Украина, 1991–2007 | страница 68
1990-е годы прошли для Украины под знаком постепенного втягивания в европейские и евро-атлантические структуры и выстраивания новых отношений с Россией. Поскольку сближение с «Западом» было одновременно удалением от России, отношения с последней превратились в постоянный кошмар украинских политиков. Отношения с Россией осложнялись и тем обстоятельством, что она превратилась для Украины в одного из самых крупных заимодавцев. После повышения цен на энергоносители в 1993 г. долг Украины перед Россией неуклонно рос и к 1995 г. достиг $ 4,2 млрд, а в 1997 г. составил умопомрачительную цифру — $ 8,8 млрд.
Украинско-российские отношения с самого начала строились на очень шатком равновесии. При этом обе стороны формально демонстрировали принцип равноправия, отдавая дань принципам международной системы, сложившейся после Второй мировой войны. О равноправии можно было говорить, но очень сложно его соблюдать. Будучи экономически более мощной, обладая колоссальными сырьевыми и энергетическими ресурсами и ядерным оружием, имея авторитет культуры мирового уровня, Россия с момента обретения ею суверенитета оставалась одним из наиболее известных актеров на мировой сцене, привычно, но не всегда обоснованно претендуя на роль великой державы.

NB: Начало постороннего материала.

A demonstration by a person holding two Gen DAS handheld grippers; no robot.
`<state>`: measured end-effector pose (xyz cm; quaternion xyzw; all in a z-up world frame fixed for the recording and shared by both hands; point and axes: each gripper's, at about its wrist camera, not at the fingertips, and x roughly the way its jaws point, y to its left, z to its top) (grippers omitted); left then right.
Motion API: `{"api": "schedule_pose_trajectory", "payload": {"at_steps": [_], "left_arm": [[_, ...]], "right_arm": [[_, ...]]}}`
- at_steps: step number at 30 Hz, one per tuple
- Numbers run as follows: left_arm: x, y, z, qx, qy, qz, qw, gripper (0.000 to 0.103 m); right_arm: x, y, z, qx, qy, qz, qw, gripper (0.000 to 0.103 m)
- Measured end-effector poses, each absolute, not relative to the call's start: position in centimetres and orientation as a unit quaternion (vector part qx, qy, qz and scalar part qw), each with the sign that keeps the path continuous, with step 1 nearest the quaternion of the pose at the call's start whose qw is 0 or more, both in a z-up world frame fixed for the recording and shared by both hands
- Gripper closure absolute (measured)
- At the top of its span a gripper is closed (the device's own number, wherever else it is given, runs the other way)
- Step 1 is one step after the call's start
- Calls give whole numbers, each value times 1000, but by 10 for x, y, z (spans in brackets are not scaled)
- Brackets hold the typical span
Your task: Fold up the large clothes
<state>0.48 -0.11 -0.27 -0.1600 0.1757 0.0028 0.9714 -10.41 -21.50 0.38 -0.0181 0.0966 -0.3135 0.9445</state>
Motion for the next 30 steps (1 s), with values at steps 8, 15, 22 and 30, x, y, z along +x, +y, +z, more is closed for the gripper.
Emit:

Украина, значительно уступая России в экономическом отношении, пребывая в прямой энергетической зависимости от нее и будучи «белым пятном» для мирового сообщества, не могла соревноваться с ней на равных.
Российские политики, находящиеся у власти, на словах признавали самостоятельность Украины, ее право на суверенитет, однако, по сути, воспринимали ее претензии на самостоятельность как трагическое недоразумение. В сознании подавляющего большинства политиков (и не только их, но и значительной части интеллигенции и рядовых россиян) Украина не существовала как нечто отдельное от России — поэтому стремление украинцев к отдельному, самостоятельному существованию казалось вызовом, результатом интриг или манипуляций недобросовестных политиков, происков внешних враждебных сил, оно встречало неодобрение, раздражение, неприятие и желание противодействовать. Отношения с Украиной вообще не воспринимались как вопрос внешней политики. В сознании российских политических элит был силен так называемый «имперский синдром», связанный с тем, что политическая идентификация россиян исторически сформировалась именно как имперская (то есть наднациональная). Славянские народы Российской империи и ее преемника, Советского Союза, не воспринимались как народы, отдельные от российского, это были те же «русские люди», только с региональными языковыми и культурными особенностями. Поэтому желание этих «русских людей» жить отдельно и претендовать на отдельную историю, культуру и самосознание, да еще и в противопоставление другим «русским», то есть россиянам, воспринималось как что-то противоестественное. К этому можно добавить и более банальные мотивы — для части российских политиков периодические обострения украино-российских отношений были просто удобным средством поддержания своего статуса и рейтинга на внутриполитической арене. Наиболее яркие примеры — мэр Москвы Юрий Лужков (установивший «особые отношения» с Севастополем) и лидер Либерально-демократической партии России Владимир Жириновский.